# Tivo SCREAM



## dwblessed (Jan 21, 2007)

Why does my Tivo make such a loud noise. It sounds like an airplane coming in to land. Then it stops but is really annoying when it makes this sound for long periods of time.


----------



## Dan203 (Apr 17, 2000)

That's the fan. It comes on when the chip get's hot. Mine was really loud too. The one in the Roamio is silent so I'm not sure why the standalone one is so loud.


----------



## lgnad (Feb 14, 2013)

dwblessed said:


> Why does my Tivo make such a loud noise. It sounds like an airplane coming in to land. Then it stops but is really annoying when it makes this sound for long periods of time.


The fan in the Stream is reallly little and so it has to spin fast to make up for its size. Transcoding is hard work and makes a lot of heat. If it is sitting on things that also put out heat, you should move it. I put mine up on things to give it a little more breathing room, hoping for some extra airflow to combat the heat. edit to add: I placed it in my office, not in the living room.

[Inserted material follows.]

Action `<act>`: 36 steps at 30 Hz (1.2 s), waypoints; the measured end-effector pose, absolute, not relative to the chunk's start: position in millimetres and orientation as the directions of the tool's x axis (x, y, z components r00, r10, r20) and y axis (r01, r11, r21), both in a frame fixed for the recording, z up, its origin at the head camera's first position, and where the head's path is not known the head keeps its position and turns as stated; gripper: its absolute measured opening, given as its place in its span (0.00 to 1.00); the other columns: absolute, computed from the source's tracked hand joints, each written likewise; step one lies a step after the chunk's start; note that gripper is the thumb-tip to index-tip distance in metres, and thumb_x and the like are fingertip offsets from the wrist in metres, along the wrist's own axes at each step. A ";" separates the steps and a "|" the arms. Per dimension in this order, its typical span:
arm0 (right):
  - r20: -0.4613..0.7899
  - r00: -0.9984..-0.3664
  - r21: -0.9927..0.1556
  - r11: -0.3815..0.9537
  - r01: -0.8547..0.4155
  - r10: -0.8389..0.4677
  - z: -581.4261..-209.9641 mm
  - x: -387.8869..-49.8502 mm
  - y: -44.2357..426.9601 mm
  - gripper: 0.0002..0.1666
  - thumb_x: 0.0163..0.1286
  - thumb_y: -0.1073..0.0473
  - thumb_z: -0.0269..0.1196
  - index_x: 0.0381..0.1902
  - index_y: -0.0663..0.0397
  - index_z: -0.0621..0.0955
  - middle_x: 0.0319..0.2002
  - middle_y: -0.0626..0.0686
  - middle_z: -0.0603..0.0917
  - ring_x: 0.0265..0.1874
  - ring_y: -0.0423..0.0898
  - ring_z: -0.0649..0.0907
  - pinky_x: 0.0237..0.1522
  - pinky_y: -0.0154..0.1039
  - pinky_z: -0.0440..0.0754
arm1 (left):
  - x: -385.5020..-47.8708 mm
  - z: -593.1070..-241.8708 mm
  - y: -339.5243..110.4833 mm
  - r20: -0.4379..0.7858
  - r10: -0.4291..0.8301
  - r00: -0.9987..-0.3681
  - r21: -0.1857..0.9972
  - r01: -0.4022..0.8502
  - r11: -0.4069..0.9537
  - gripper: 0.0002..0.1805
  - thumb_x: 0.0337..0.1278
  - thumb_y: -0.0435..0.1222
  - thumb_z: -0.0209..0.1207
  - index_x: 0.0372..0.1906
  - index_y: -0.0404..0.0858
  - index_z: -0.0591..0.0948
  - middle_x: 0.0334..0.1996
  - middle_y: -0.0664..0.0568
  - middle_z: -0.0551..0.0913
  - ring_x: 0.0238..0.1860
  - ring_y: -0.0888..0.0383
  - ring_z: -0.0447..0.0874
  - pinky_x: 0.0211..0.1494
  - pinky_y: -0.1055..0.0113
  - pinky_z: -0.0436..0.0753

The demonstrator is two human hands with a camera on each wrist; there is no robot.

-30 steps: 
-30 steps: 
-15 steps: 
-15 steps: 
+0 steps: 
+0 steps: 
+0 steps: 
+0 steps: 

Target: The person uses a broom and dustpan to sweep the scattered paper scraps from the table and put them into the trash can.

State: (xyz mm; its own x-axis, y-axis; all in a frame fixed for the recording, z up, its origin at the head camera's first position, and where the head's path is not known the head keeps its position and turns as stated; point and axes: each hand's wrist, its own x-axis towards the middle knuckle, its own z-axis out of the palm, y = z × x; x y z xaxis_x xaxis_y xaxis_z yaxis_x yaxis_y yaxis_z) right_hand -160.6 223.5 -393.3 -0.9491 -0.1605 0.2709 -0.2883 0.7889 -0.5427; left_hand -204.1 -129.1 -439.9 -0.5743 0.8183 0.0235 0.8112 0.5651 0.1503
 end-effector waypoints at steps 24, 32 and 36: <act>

That said, some people have gotten ones with noisier fans...

Here's a "teardown" that shows the guts. I enjoy how it says "giant fan". rofl! Not only is it *not* a large fan, its also not deep, with a large hub relative to the size of the blades.... So the blades have a very small surface area. Yucko! Looks like a 40mmx5mm fan, _maybe_ a 50mmx5mm.

http://www.kernellabs.com/blog/?p=1987


----------